You can certainly implement BSP on top of a MapReduce implementation. But this is going to be very very expensive. Consider that all communication in MapReduce will go through the phase of storing map outputs locally (disk) before being send to the reducer. Also, consider than the entire graph must be loaded and stored during each MapReduce job. In Giraph, the graph is loaded once prior to the first superstep and stored once at the end of the last superstep. All messaging is currently done in memory.

Another way to think about it would be that Giraph breaks down to a MapReduce implementation if you checkpoint every superstep (minus the re-loading of the graph).


Hope that helps,

Avery

On 12/10/11 9:26 AM, Praveen Sripati wrote:
Avery,

> Communication between mappers is not part of the MapReduce computing model. Therefore, it doesn't make sense for them to include it as it would unnecessarily complicate the fault-tolerance recovery.

I agree that it doesn't make sense to complicate things by introducing communication between mappers.

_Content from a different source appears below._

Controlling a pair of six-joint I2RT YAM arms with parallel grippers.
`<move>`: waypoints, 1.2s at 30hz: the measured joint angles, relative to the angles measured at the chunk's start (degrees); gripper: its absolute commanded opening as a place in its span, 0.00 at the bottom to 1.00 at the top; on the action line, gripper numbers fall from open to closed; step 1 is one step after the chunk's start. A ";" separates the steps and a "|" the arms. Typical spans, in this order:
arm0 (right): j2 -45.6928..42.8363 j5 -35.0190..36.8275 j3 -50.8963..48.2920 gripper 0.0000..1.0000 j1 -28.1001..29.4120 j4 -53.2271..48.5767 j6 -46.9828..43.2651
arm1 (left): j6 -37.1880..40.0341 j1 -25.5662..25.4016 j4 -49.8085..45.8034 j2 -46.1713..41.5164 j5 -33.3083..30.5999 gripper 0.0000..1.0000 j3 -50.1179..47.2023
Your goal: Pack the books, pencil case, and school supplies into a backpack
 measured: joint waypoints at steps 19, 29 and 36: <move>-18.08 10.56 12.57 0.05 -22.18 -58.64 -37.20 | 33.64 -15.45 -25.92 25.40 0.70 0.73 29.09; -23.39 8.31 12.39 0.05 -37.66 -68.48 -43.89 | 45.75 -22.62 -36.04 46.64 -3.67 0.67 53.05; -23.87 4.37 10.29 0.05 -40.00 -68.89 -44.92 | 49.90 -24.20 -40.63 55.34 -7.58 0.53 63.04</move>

But, my original query was, why can't the RPC communication be avoided with mappers in Giraph similar to MR by not running multiple supersteps in a single map process. If I am not wrong Hadoop supports MMR (multiple Maps) type of jobs and each map can map to the computation phase in a single superstep. Agree, that there is an over head of launching maps again and again, but communication between the mappers can be avoided.

I was trying to figure out the rational behind the approach taken in Giraph.

Regards,
Praveen

On Sat, Dec 10, 2011 at 10:44 PM, Avery Ching <ach...@apache.org <mailto:ach...@apache.org>> wrote:

    On 12/9/11 10:22 PM, Praveen Sripati wrote:
    Jack,

    > Giraph maps do communicate: via RPC.  This is done repeatedly
    in every mapper, during the compute phase.  This is something
    that is not normal to MapReduce, it is special to Giraph.

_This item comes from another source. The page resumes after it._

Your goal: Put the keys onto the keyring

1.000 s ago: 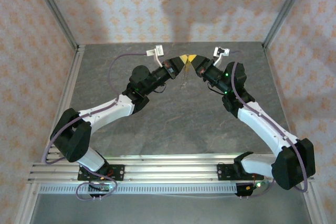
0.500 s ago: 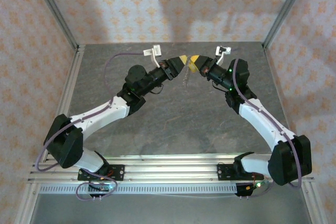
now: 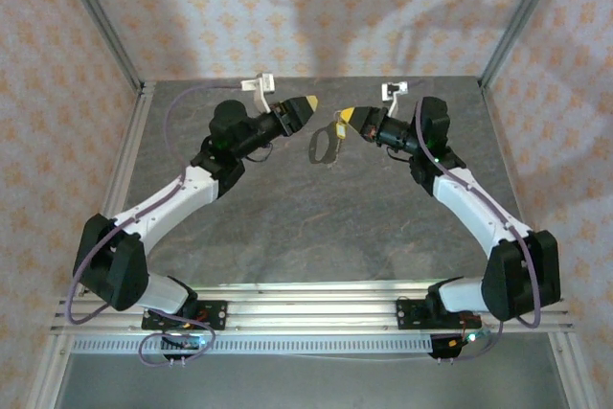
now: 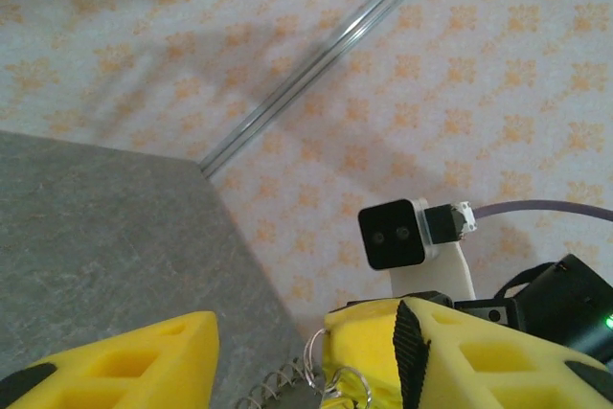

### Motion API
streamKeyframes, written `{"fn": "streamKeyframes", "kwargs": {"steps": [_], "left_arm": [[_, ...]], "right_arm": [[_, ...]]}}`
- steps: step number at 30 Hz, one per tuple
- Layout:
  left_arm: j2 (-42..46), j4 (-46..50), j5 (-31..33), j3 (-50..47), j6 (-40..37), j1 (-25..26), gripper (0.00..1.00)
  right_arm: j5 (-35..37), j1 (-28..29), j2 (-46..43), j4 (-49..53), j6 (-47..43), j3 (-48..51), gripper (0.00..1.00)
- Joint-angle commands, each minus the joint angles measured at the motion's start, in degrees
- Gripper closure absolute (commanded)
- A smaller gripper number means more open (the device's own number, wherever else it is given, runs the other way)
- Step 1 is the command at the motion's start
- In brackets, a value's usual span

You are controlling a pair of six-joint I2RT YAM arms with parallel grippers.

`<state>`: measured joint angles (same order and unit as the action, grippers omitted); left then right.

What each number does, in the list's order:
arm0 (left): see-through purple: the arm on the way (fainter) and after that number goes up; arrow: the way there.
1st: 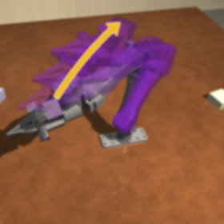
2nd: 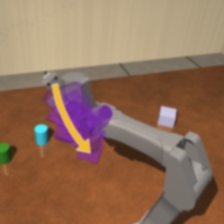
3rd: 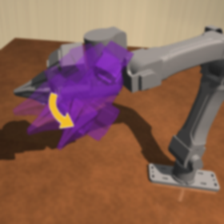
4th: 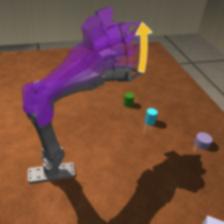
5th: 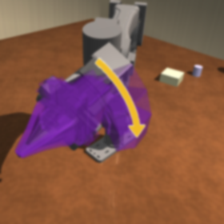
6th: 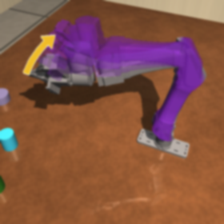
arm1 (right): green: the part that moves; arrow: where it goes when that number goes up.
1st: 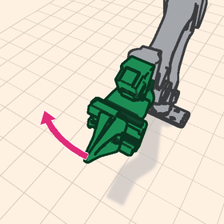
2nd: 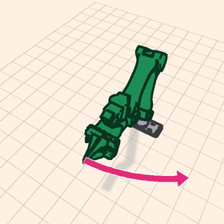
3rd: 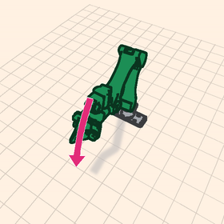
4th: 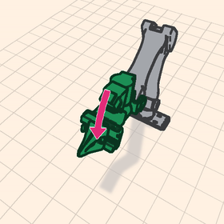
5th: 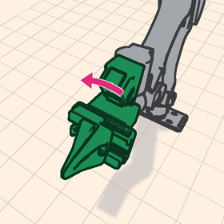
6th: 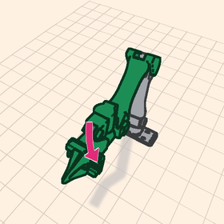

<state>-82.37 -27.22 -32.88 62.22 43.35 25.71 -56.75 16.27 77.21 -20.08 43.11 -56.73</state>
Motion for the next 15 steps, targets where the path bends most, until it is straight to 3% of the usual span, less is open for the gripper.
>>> {"fn": "streamKeyframes", "kwargs": {"steps": [1,7,15], "left_arm": [[-2.04,4.85,-11.27,4.92,-4.15,-1.65,0.51],[-5.45,15.77,-20.89,11.23,-11.97,-2.4,0.65],[-6.92,19.06,-23.69,12.45,-15.35,-4.05,0.76]], "right_arm": [[-5.75,-0.43,1.64,-0.08,-4.18,-3.16,1.0],[-10.22,-0.53,4.73,1.13,-6.49,-5.07,1.0],[-13.69,-0.55,6.73,2.05,-7.34,-6.54,1.0]]}}
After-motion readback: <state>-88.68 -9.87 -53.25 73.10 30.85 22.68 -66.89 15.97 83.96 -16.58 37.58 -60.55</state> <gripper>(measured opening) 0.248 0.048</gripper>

    There must have been definitely some thought around this. But, we
    can also have a mapper correspond to just the computation phase
    in a superstep and avoid communication between the mappers as in
    MapReduce. Later spawn another set of mappers for the next
    superset. There might be some reason why communication between
    mappers was avoided in MR.

    Communication between mappers is not part of the MapReduce
    computing model.  Therefore, it doesn't make sense for them to
    include it as it would unnecessarily complicate the
    fault-tolerance recovery.


    Any thoughts?

    Regards,
    Praveen

    On Sat, Dec 10, 2011 at 10:35 AM, Jake Mannix
    <jake.man...@gmail.com <mailto:jake.man...@gmail.com>> wrote:



        On Fri, Dec 9, 2011 at 8:16 PM, Praveen Sripati
        <praveensrip...@gmail.com <mailto:praveensrip...@gmail.com>>
        wrote:

            Jake,


            > Let's not crosspost, please, it make the thread of
            conversation totally opaque as to who is talking about what.

            Agree. I got it after the OP.

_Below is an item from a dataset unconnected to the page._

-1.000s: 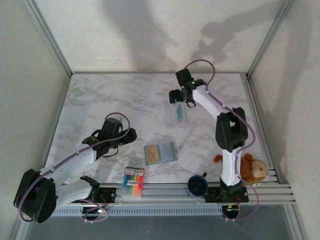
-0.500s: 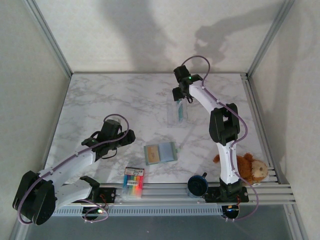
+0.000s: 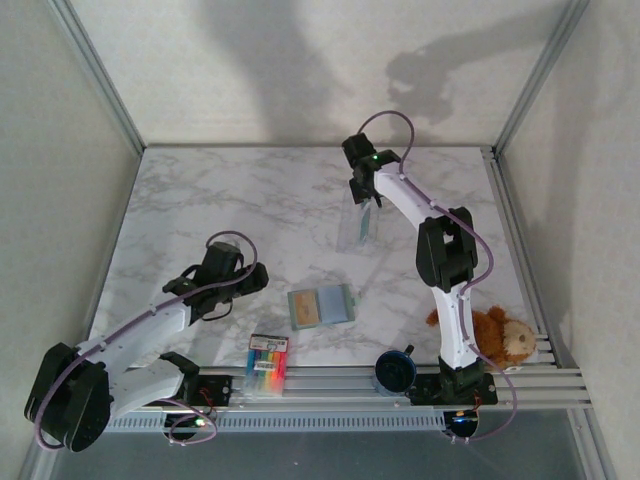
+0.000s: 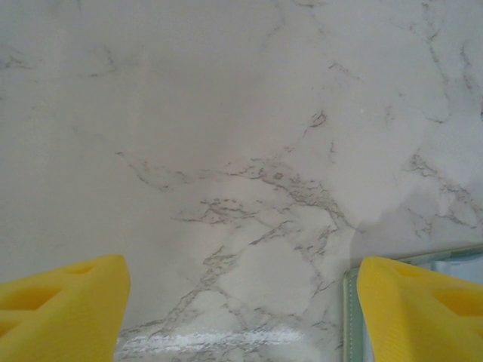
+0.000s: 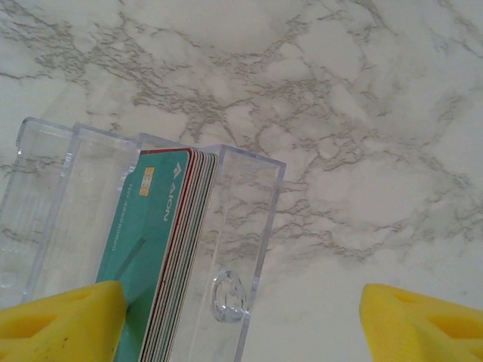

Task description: Put the credit cards into the card holder

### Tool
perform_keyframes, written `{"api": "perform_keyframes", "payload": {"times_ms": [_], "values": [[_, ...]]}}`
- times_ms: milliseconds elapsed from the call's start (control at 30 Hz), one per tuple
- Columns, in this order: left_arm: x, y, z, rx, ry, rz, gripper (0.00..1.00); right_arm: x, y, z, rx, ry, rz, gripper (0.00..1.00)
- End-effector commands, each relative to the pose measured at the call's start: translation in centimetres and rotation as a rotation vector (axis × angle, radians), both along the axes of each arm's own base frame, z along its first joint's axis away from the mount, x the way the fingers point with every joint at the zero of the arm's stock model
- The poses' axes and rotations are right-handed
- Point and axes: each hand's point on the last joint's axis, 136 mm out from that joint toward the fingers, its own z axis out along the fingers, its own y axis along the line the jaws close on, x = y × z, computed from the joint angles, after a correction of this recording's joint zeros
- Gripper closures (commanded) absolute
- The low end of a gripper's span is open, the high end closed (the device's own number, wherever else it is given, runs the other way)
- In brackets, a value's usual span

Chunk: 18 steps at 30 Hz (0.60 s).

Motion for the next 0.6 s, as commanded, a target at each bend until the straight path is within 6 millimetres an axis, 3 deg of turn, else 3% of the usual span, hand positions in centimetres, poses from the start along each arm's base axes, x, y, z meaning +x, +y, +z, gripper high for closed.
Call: {"api": "perform_keyframes", "payload": {"times_ms": [0,167,567], "values": [[-0.61,0.76,-0.38,0.019,0.013,0.017,0.22,0.02,-0.60,0.38,-0.083,-0.006,-0.020,0.19],[-0.69,0.72,-0.21,0.006,0.005,0.017,0.22,-0.10,-1.32,0.59,-0.152,-0.012,-0.036,0.23],[-0.76,0.63,-0.50,0.003,0.009,0.013,0.23,-0.46,-0.65,0.12,-0.144,0.019,-0.019,0.57]]}}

            > There is only one set of map tasks for the Giraph job -
            those long-running map tasks run possibly many supersteps.

            OK. But, map tasks don't communicate with each other. How
            are messages sent across in the communication phase of a
            super step that happens within a map?


        Giraph maps do communicate: via RPC.  This is done repeatedly
        in every mapper, during the compute phase.  This is something
        that is not normal to MapReduce, it is special to Giraph.

            > In Giraph, vertices can move around workers between
            supersteps.  A vertex will run on the worker that it is
            assigned to.

            Is there any advantage of moving the processing of
            vertices from one worker to another. Can't there be
            affinity between a worker and the vertices it processes?


        Often there will be affinity, but if the graph itself evolves
        during computation (some sort of iterative pruning or
        clustering), then moving around may make sense.  Also: if
        nodes die.
          -jake


            Regards,
            Praveen

            On Fri, Dec 9, 2011 at 11:33 PM, Jake Mannix
            <jake.man...@gmail.com <mailto:jake.man...@gmail.com>> wrote:

                [hama-user to bcc:]

                Let's not crosspost, please, it make the thread of
                conversation totally opaque as to who is talking
                about what.

                On Fri, Dec 9, 2011 at 1:42 AM, Praveen Sripati
                <praveensrip...@gmail.com
                <mailto:praveensrip...@gmail.com>> wrote:

                    Thanks to Thomas and Avery for the response.

                    > For Giraph you are quite correct, all the stuff
                    is submitted as a MR job. But a full map stage is
                    not a superstep, the whole computation is a done
                    in one mapping phase.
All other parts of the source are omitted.